Dos terreiros para os bares e restaurantes, a feijoada de Ogum conquista o Rio

POR URSULA ALONSO MANSO, DO RIO DE JANEIRO
Vinte e três de abril é dia de vestir vermelho e branco. De ir à missa ou ao terreiro. E de comer aquela feijoada, regada a samba e cerveja. Antes restrita aos terreiros de umbanda e candomblé ou às quadras de escolas de samba, a feijoada de São Jorge – ou feijoada de Ogum – ganhou os bares e restaurantes do Rio de Janeiro. “Todo mundo faz feijoada no dia de São Jorge e todo mundo lota a casa”, diz a chef do Aconchego Carioca e do Sofia, Kátia Barbosa, a rainha do bolinho de feijoada.
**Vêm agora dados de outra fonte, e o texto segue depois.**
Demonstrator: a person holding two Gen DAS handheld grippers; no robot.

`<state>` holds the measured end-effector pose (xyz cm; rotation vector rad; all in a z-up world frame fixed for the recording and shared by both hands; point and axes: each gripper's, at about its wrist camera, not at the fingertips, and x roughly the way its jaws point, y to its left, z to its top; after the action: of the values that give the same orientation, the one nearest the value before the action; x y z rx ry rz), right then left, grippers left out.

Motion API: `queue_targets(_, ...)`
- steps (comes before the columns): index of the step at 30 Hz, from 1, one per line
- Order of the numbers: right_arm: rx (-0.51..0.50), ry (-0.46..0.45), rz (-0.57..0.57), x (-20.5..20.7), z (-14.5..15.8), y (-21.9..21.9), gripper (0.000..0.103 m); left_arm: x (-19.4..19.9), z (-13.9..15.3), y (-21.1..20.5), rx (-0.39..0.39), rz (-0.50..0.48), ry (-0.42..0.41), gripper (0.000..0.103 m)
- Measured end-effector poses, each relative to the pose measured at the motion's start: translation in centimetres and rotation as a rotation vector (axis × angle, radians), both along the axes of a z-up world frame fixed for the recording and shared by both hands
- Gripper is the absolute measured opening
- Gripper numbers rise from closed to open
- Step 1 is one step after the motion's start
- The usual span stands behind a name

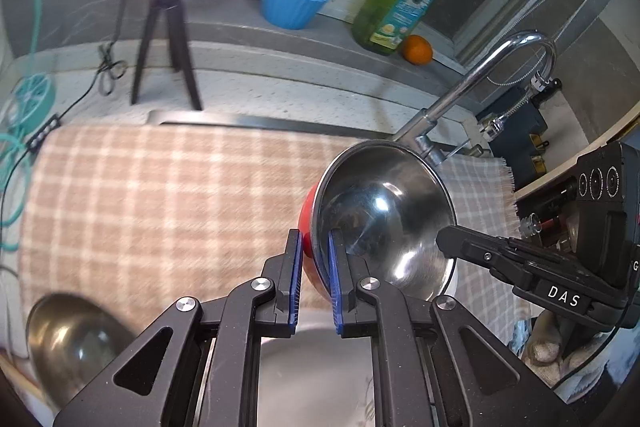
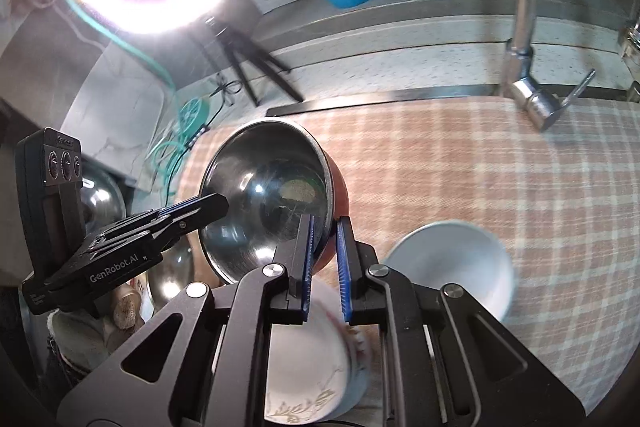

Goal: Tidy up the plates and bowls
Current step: 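Carry the red-bottomed bowl and lower it into the large steel bowl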

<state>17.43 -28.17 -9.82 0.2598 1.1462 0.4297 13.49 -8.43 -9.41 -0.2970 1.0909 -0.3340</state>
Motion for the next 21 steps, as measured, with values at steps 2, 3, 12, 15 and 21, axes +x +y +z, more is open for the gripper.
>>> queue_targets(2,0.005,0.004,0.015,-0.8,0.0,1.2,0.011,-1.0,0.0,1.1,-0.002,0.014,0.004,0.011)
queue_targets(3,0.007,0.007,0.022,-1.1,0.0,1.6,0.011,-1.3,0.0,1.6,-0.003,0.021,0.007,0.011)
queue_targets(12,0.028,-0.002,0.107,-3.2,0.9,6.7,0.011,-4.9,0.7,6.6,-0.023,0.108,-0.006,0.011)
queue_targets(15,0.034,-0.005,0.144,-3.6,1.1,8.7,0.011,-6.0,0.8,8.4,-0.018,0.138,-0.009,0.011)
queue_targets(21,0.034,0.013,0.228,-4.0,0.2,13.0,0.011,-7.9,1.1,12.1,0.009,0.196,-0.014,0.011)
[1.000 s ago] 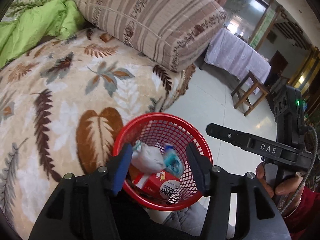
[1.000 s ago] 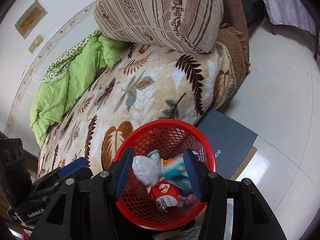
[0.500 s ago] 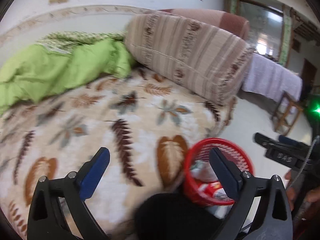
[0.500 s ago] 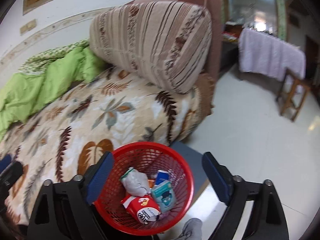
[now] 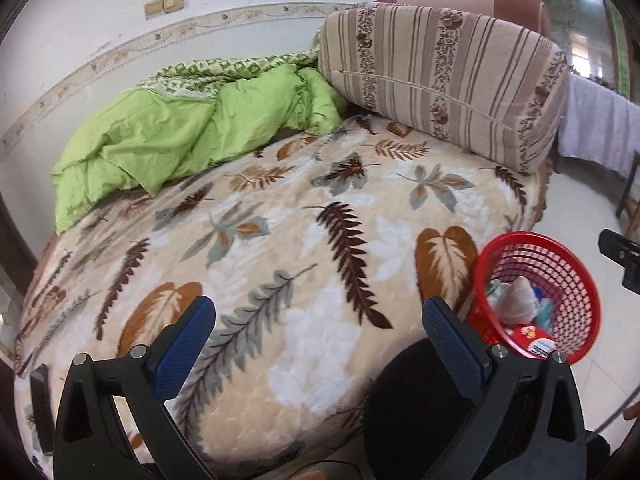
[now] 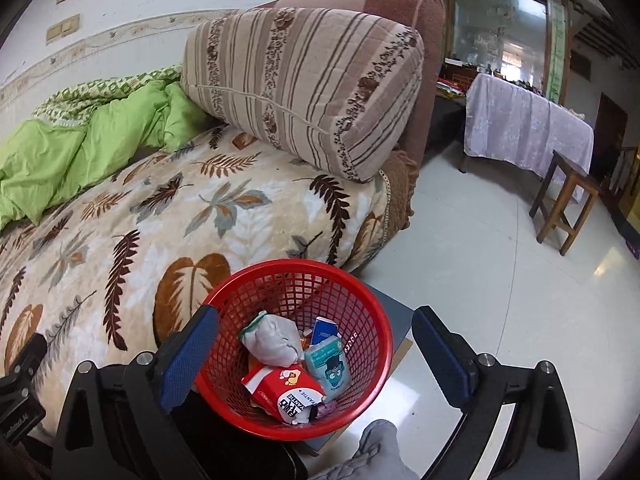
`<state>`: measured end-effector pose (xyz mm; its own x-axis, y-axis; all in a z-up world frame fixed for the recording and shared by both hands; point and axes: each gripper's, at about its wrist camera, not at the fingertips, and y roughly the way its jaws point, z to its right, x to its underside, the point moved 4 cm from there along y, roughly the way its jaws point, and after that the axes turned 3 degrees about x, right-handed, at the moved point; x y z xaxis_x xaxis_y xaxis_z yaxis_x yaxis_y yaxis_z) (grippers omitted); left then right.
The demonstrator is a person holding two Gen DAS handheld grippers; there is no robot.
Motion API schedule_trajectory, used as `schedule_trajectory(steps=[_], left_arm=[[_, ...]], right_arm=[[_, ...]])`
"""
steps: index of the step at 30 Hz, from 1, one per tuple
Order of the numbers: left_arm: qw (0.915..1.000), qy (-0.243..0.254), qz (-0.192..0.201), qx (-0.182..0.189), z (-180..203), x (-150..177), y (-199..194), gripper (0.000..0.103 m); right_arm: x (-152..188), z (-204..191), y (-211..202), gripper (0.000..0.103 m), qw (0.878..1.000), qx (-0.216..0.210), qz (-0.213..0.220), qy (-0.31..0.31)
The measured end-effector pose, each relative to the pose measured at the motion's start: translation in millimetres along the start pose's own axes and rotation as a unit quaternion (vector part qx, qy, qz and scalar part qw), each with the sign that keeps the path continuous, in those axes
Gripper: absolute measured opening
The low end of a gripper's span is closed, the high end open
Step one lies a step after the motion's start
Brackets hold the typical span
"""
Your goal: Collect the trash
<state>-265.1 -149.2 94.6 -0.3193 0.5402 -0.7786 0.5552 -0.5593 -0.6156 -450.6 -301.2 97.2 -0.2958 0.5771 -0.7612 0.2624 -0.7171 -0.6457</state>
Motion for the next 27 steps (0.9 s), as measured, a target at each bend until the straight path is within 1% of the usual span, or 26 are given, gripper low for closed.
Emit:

A relação da feijoada com Ogum se estabelece no Brasil fundamentada em dois pilares, como afirma o professor, historiador e escritor Luiz Antônio Simas. “Primeiro, porque Ogum é o orixá guerreiro e feijoada é a comida que dá sustância. Segundo, porque o elemento de Ogum é o ferro e o feijão é rico em ferro”, afirma. “Ogum é um general na mitologia iorubá e São Jorge, um soldado romano no cristianismo”, acrescenta, explicando o sincretismo religioso que associou Ogum a São Jorge. “Nas culturas afro-brasileiras, não existe distinção entre o sagrado e o profano. São culturas que profanam o sagrado e sacralizam o profano. Assim, a feijoada ofertada a Ogum ultrapassa os limites dos terreiros e chega aos botequins.”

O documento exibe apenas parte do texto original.